🤖 AI Summary
Sign language emotion recognition faces two major challenges: ambiguity between grammatical and affective facial expressions, and severe scarcity of annotated data. To address these, this work proposes a cross-lingual modeling framework grounded in the Japanese Sign Language (eJSL) and British Sign Language (BOBSL) datasets. Methodologically, it is the first to empirically validate the transferability of text-based sentiment models to sign language; introduces a key temporal segment selection strategy to mitigate motion redundancy; fuses facial and manual movement features—demonstrating that manual cues yield an +8.2% relative performance gain; and incorporates subtitle-driven weakly supervised pretraining.

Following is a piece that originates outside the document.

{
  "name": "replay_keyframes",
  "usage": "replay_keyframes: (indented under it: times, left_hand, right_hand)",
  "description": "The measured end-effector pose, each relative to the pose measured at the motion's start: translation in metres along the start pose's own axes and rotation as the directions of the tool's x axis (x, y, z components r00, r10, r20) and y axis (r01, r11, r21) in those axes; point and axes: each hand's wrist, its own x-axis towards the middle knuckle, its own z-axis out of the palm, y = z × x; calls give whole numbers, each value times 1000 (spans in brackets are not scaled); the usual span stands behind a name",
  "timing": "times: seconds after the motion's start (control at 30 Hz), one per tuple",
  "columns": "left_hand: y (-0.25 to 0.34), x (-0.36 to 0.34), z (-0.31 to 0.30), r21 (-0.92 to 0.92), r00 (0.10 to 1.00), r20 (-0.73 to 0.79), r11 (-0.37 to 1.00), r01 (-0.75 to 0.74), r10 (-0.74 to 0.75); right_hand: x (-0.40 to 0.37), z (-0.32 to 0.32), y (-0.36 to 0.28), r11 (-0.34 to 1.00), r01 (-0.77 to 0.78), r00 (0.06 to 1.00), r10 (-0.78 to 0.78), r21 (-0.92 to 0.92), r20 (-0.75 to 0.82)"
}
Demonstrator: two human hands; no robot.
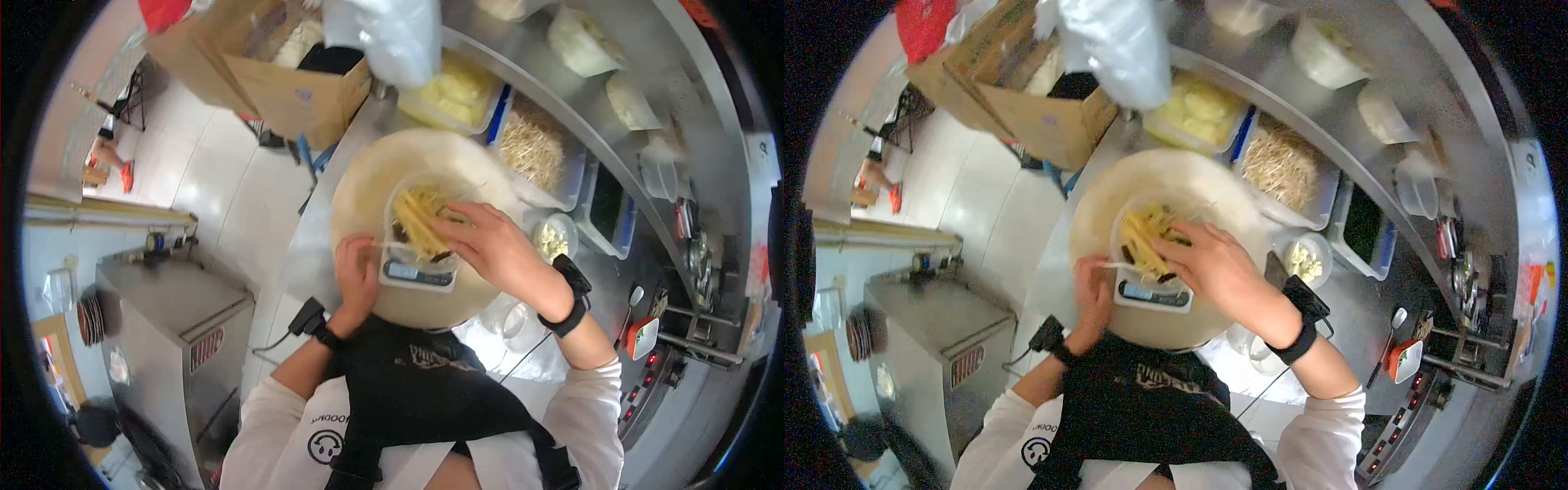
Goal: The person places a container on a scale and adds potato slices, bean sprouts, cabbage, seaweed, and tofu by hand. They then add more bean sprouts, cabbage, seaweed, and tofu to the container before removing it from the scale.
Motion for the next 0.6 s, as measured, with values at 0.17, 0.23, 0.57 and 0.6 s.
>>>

Evaluated on eJSL, the approach achieves high accuracy for seven emotion classes. It establishes a new state-of-the-art baseline for sign language emotion recognition, significantly outperforming mainstream spoken-language large language models.
📝 Abstract
Recognition of signers' emotions suffers from one theoretical challenge and one practical challenge, namely, the overlap between grammatical and affective facial expressions and the scarcity of data for model training. This paper addresses these two challenges in a cross-lingual setting using our eJSL dataset, a new benchmark dataset for emotion recognition in Japanese Sign Language signers, and BOBSL, a large British Sign Language dataset with subtitles. In eJSL, two signers expressed 78 distinct utterances with each of seven different emotional states, resulting in 1,092 video clips. We empirically demonstrate that 1) textual emotion recognition in spoken language mitigates data scarcity in sign language, 2) temporal segment selection has a significant impact, and 3) incorporating hand motion enhances emotion recognition in signers. Finally we establish a stronger baseline than spoken language LLMs.